New federal regulations published on January 3, 2018, clarify when lawful holders of substance-use disorder records may use and disclose patient identifying information for payment, health care operations, and audits and evaluations. The 2018 regulations address issues that were discussed, but not resolved, in last year’s final rule published on January 18, 2017.
The 2017 final rule made the first major revisions to the federal regulations governing the confidentiality of substance-use disorder patient records (Part 2) since 1987. On the same day that the Substance Abuse and Mental Health Services Administration (SAMHSA) finalized the 2017 regulations, it issued a supplemental notice of proposed rulemaking to clarify requirements related to the disclosure of Part 2 covered data by contractors and legal representatives.
The most significant revisions that have now been finalized are relevant when a Part 2 program has disclosed records to another individual, with patient consent, for payment or health care operations. New regulatory language provides that the recipient of such records—described as a “lawful holder”—may further disclose the records to its contractors, subcontractors, or legal representatives to carry out the payment or health care operations activities authorized by the patient’s consent. Lawful holders who make such a disclosure must have in place a written agreement which provides that the recipient is bound by the Part 2 rules.

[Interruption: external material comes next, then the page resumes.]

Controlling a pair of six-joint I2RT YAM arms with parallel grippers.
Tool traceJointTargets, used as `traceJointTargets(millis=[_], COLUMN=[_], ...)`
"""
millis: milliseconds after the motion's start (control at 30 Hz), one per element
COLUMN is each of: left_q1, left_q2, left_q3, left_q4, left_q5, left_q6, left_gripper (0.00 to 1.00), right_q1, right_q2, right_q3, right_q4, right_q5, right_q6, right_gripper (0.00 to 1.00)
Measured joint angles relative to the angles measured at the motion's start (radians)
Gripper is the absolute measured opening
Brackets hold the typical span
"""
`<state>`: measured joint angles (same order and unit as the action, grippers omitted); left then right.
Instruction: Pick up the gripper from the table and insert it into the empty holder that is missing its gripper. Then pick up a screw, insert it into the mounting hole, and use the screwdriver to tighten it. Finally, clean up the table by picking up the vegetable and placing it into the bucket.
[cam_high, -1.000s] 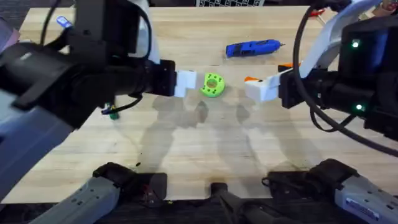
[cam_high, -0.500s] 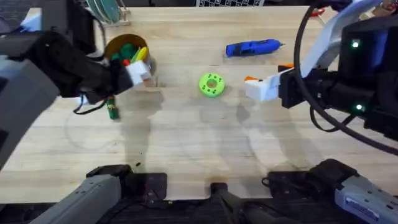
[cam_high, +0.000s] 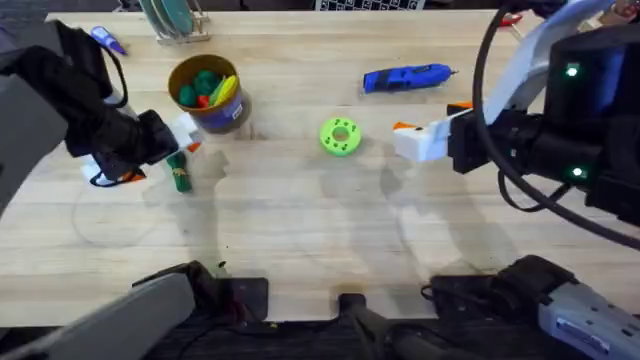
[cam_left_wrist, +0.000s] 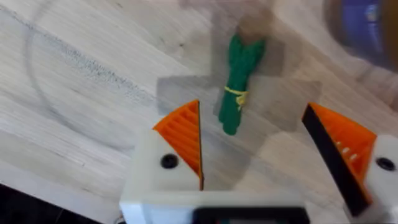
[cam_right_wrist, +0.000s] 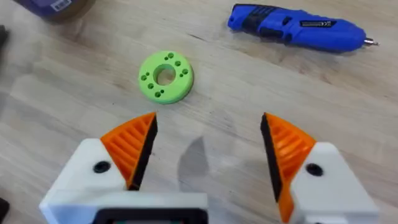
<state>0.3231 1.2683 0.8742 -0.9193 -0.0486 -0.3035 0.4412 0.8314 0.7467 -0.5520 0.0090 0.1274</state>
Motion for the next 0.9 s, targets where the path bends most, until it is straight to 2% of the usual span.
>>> traceJointTargets(millis=[200, 500, 633, 733, 833, 900], left_q1=[0.004, 0.004, 0.004, 0.005, 0.004, 0.005], left_q2=[0.104, 0.251, 0.276, 0.277, 0.278, 0.283], left_q3=[0.000, 0.000, 0.018, 0.019, 0.019, 0.022], left_q4=[-0.028, -0.008, -0.013, -0.012, -0.008, -0.002], left_q5=[0.000, 0.003, 0.012, 0.023, 0.038, 0.046], left_q6=[0.020, 0.025, 0.035, 0.036, 0.038, 0.036], left_gripper=[0.986, 0.986, 0.982, 0.908, 0.741, 0.428], right_q1=[0.000, 0.000, 0.000, 0.000, 0.000, 0.000], right_q2=[0.000, 0.000, 0.000, 0.000, 0.000, 0.000], right_q3=[0.000, 0.000, 0.000, 0.000, 0.000, 0.000], right_q4=[0.001, 0.002, 0.001, 0.001, 0.001, 0.001], right_q5=[0.000, 0.000, 0.000, 0.000, 0.000, 0.000], right_q6=[0.000, 0.000, 0.000, 0.000, 0.000, 0.000], right_gripper=[0.980, 0.980, 0.978, 0.979, 0.980, 0.977])
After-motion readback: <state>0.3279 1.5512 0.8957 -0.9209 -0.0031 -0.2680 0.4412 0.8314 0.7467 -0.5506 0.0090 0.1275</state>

The scope of “payment and health care operations” is relatively broad. SAMHSA does not define either term, but offers a list of examples in the final rule, including activities such as billing, claims management, clinical professional support services, patient safety activities, trainings and assessments, accreditation and licensing, underwriting, legal services, business planning and development, general administrative activities, customer services, resolution of internal grievances, sale or transfer of an organization, eligibility or coverage determinations, risk adjusting, and medical necessity review.
There is not, however, any new authority related to disclosures for diagnosis, treatment, or referral. SAMHSA justifies stricter limitations on treatment disclosures on the basis that “it is important to maintain patient choice in disclosing information to health care providers with whom patients have direct contact.” Of particular note, SAMHSA considers care coordination or case management to be a diagnosis, treatment, or referral activity, rather than a payment or health care operations activity—an intentional departure from the health care operations definition in the HIPAA Privacy Rule.
The new regulations also make a few additional clarifications. They authorize an abbreviated notice to accompany disclosure that simply reads: “42 CFR Part 2 prohibits unauthorized disclosure of these records.” This change is intended to accommodate electronic systems that have character limitations on free text fields.
The regulations also provide that entities performing audits or evaluations of a lawful holder of protected records may receive patient identifying information directly from the lawful holder under the Part 2 audits and evaluation exception.
The new regulations go into effect on February 2, 2018.